Vers une nouvelle année noire ?

Le gel a de nouveau sévi la semaine dernière. Les viticulteurs des Coteaux du Giennois sont particulièrement touchés : des dégâts sont à déplorer sur 15 à 50% des superficies de l’appellation.
Par Céline Clément
Vers une nouvelle année noire ?
Avec la grande douceur de ce début de printemps, les premiers bourgeons étaient sortis. Certains ont été touchés par le gel «et la deuxième génération ne portera pas forcément du raisin», explique Emmanuel Charrier.

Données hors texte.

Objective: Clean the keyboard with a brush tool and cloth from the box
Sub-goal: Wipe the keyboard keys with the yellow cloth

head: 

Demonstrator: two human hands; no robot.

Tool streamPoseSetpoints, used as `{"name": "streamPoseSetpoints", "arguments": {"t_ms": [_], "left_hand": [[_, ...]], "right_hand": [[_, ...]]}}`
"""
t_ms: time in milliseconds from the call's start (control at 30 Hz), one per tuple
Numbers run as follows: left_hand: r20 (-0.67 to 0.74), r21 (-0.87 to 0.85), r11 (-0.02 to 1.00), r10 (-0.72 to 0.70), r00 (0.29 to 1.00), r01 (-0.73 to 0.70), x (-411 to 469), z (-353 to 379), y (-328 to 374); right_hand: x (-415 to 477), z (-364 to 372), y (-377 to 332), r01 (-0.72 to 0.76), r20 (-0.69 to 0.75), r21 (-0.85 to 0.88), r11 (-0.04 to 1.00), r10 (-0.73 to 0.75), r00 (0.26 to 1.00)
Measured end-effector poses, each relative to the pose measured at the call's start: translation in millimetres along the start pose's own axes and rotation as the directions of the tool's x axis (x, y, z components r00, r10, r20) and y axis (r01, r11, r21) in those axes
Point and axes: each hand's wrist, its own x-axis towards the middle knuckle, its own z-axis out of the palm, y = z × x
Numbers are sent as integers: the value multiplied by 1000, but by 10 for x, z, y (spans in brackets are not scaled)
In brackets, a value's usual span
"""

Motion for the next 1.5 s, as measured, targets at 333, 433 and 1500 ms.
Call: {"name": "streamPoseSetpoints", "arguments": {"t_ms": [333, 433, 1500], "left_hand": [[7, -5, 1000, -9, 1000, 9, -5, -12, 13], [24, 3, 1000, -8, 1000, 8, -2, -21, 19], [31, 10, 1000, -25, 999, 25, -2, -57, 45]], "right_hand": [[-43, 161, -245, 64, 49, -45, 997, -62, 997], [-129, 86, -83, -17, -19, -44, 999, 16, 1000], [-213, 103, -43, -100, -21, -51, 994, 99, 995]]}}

A Saint-Martin-sur-Nohain, Emmanuel Charrier a l’œil rivé sur l’écran de son téléphone. Non pas pour y guetter un message mais plutôt la météo. Le gel a de nouveau sévi sur ses vignes à trois reprises la semaine dernière. Après une année 2016 épouvantable, pour le viticulteur c’est la menace d’une véritable catastrophe climatique. «Ça va être catastrophique si ça se reproduit. Nos vins sont de bonne qualité, on commençait à se faire un nom, on arrivait à fidéliser une clientèle et le manque de produits va vraiment nous pénaliser». Comme bon nombre de ses collègues vignerons, Emmanuel a dû puiser l’an dernier dans ses réserves pour fournir les clients. Des réserves qu’il avaient constituées grâce aux deux bonnes récoltes 2014 et 2015. Mais cette année, la situation est grave. Si les pertes sont aussi considérables, les réserves, elles, seront à sec. «J’avais des réserves l’an dernier mais là je suis en rupture de rouge». Sur sept hectares Emmanuel Charrier produit en moyenne quelque 65 hl à l’année, dont 40 hl sont revendus en bouteille, le reste en négoce. L’an dernier, le vigneron, qui est aussi président de l’Interprofession des vins du Centre, n’a récolté que 15 hl en rouge et 20 hL en blanc, sur les appellations Coteaux du Giennois et Pouilly Fumé. Comme bon nombre de ses collègues, il se retrouve aussi démuni cette année bien qu’il refuse de rester chez lui les bras croisés.

Bottes de paille et canon chauffant
Sa réponse face au gel : des bottes de paille qu’il fait brûler afin de créer un écran protecteur au dessus des parcelles. Et un canon chauffant, dont le rayon d’action de 60 m et la température de 90°, pourront, espère-t-il, protéger ses vignes des températures négatives. Il voulait se munir de bougies chauffantes mais celles-ci étaient en rupture de stock. «Je ne sais pas si tout cela va porter ses fruits mais il est hors de question pour moi de rester à la maison à faire brûler des cierges. Faire du vin cette année pour moi, c’est vital». Vital... Emmanuel Charrier s’est installé il y a seulement cinq ans. Une première année blanche, deux bonnes récoltes et voilà le gel qui sévit. Sur ces parcelles, il évalue déjà à 40% les pertes possibles. Et c’est sans  compter les possibles retours de gel, qui additionnés à l’humidité, seraient catastrophiques. «Si ça continue, je vais perdre des clients alors que je me développais à l’export depuis trois ans. Et il n’est pas exclu que je mette la clef sous la porte». Alarmiste ? Pas tant que cela. Les Coteaux du Giennois restent une petite appellation, dont la notoriété n’est pas suffisamment développée pour se prémunir de tels aléas. Les vignerons espèrent encore une aide des Pouvoirs publics, pourquoi pas de l’Interprofession des Vins du Centre. En attendant, Emmanuel Charrier devrait de nouveau mettre son réveil à 2h du matin dès ce soir, pour faire brûler des bottes de paille si les températures descendent en dessous de 0.